*TASK STATEMENT*: Please return every line in the following data that includes the string "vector".

Extracted data entries
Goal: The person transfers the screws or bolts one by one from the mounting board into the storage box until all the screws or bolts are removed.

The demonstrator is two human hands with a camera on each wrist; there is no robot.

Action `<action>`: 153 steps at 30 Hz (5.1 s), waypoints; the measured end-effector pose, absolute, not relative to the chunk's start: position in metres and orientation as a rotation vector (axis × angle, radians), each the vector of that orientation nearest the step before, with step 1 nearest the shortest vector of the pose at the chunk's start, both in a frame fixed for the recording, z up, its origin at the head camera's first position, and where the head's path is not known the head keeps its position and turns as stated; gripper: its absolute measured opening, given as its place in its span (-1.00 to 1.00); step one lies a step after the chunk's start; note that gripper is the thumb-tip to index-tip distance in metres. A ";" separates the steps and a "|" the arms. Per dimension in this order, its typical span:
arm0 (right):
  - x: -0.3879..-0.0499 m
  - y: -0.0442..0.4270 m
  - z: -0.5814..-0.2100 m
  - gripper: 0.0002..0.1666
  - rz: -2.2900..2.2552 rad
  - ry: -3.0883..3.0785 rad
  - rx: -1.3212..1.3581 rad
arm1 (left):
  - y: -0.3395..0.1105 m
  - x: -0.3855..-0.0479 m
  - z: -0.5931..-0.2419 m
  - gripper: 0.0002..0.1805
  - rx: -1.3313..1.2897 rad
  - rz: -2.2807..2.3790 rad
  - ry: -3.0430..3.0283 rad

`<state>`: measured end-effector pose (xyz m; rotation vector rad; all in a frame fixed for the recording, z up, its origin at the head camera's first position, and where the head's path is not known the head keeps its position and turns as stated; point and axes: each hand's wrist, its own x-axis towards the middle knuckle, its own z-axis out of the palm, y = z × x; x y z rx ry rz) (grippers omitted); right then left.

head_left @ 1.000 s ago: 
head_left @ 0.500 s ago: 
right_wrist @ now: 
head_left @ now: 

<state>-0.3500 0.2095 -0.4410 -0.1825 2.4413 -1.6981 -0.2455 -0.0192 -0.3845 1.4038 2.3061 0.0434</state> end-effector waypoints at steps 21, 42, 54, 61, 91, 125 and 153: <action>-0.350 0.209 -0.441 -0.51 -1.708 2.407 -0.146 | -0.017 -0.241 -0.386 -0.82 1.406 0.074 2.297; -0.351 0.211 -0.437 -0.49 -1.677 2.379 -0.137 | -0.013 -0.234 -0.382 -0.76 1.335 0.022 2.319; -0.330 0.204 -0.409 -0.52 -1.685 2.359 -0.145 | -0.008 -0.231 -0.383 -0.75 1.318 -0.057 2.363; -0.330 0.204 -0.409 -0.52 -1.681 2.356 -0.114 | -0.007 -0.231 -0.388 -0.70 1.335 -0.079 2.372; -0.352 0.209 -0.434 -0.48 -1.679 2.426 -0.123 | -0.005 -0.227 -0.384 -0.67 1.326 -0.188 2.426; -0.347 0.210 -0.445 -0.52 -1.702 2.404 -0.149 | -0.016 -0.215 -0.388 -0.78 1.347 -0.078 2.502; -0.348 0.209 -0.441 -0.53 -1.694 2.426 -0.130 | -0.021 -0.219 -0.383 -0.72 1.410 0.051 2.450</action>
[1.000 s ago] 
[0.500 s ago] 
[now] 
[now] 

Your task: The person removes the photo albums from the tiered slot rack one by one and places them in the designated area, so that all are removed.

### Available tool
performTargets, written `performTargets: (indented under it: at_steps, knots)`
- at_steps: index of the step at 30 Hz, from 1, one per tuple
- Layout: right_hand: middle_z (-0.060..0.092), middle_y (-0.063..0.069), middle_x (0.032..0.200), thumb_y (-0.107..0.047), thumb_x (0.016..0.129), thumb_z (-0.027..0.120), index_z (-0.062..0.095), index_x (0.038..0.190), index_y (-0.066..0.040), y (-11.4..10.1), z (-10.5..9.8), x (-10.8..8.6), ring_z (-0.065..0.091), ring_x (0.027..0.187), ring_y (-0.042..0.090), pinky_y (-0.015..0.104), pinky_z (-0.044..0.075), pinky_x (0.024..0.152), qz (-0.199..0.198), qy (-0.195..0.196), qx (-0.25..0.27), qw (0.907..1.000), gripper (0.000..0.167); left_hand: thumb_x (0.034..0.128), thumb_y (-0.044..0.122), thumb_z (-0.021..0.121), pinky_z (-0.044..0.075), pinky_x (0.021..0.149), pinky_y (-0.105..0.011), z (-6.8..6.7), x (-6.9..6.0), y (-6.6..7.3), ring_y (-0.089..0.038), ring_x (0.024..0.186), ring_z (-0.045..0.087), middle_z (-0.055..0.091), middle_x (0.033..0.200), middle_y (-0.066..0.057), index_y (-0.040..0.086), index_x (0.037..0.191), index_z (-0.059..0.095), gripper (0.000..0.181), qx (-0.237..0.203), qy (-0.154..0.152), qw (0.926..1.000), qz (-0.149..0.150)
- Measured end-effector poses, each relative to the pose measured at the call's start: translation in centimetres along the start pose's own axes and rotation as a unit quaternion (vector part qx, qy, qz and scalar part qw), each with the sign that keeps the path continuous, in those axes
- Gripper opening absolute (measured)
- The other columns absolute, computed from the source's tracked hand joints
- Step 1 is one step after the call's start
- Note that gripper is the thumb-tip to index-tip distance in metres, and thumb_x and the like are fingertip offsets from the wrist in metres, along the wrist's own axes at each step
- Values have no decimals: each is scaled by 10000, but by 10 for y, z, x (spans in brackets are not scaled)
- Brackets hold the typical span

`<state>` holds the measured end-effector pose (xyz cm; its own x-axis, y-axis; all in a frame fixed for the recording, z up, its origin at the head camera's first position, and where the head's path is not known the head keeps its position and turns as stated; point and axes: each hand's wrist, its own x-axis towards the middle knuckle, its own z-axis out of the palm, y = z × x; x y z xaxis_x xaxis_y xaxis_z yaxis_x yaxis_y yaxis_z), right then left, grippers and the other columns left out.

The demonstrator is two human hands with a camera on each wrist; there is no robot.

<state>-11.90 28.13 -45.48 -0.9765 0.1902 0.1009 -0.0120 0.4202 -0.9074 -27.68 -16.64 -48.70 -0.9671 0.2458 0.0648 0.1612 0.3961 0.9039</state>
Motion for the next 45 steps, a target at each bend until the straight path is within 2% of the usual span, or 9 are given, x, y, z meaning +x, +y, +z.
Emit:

*RESULT OF THIS EXERCISE*:
Action `<action>`: 153 steps at 30 Hz (5.1 s), waypoints; the measured end-effector pose, absolute, not relative to the chunk's start: position in metres and orientation as a rotation vector (axis × angle, radians), each the vector of that orientation nearest the step before, with step 1 nearest the shortest vector of the pose at the chunk's start, both in a frame fixed for the recording, z up, its origin at the head camera's first position, and where the head's path is not known the head keeps its position and turns as stated; gripper: its absolute measured opening, given as its place in its span (-1.00 to 1.00); step one lies a step after the chunk's start; note that gripper is the thumb-tip to index-tip distance in metres. A ";" separates the steps and a "|" the arms. Per dimension in this order, its typical span:
`<state>`: measured end-effector pose (xyz m; rotation vector rad; all in a frame fixed for the recording, z up, its origin at the head camera's first position, and where the head's path is not known the head keeps its position and turns as stated; point and axes: each hand's wrist, its own x-axis towards the middle knuckle, its own z-axis out of the palm, y = z × x; x y z rx ry rz) (grippers omitted); right then left.
- Measured end-effector poses, each relative to the pose measured at the call's start: translation in centimetres along the start pose's own axes and rotation as a unit quaternion (vector part qx, qy, qz and scalar part qw), each with the sign that keeps the path continuous, in those axes

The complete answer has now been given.